§ **Exercise goal**
Give an exact copy of the data that follows.

§ **Supplied material**
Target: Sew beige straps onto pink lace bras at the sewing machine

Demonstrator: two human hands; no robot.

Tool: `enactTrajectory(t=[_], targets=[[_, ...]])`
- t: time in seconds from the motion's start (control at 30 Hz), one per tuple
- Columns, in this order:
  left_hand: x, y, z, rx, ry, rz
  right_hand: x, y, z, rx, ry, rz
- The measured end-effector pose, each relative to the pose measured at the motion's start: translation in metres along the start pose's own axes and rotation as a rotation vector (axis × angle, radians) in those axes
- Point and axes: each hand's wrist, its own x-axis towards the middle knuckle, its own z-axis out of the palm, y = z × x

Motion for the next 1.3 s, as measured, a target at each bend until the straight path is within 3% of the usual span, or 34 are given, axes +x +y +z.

§ **Response**
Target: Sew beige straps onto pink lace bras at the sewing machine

Demonstrator: two human hands; no robot.

Tool: `enactTrajectory(t=[_], targets=[[_, ...]])`
- t: time in seconds from the motion's start (control at 30 Hz), one per tuple
- Columns, in this order:
  left_hand: x, y, z, rx, ry, rz
  right_hand: x, y, z, rx, ry, rz
- The measured end-effector pose, each relative to the pose measured at the motion's start: translation in metres along the start pose's own axes and rotation as a rotation vector (axis × angle, radians) in those axes
- Point and axes: each hand's wrist, its own x-axis towards the middle knuckle, its own z-axis out of the palm, y = z × x

Motion for the next 1.3 s, as measured, a target at each bend until the straight path is within 3% of the usual span, or 34 are given, axes +x +y +z.

This is the complete output for the exercise.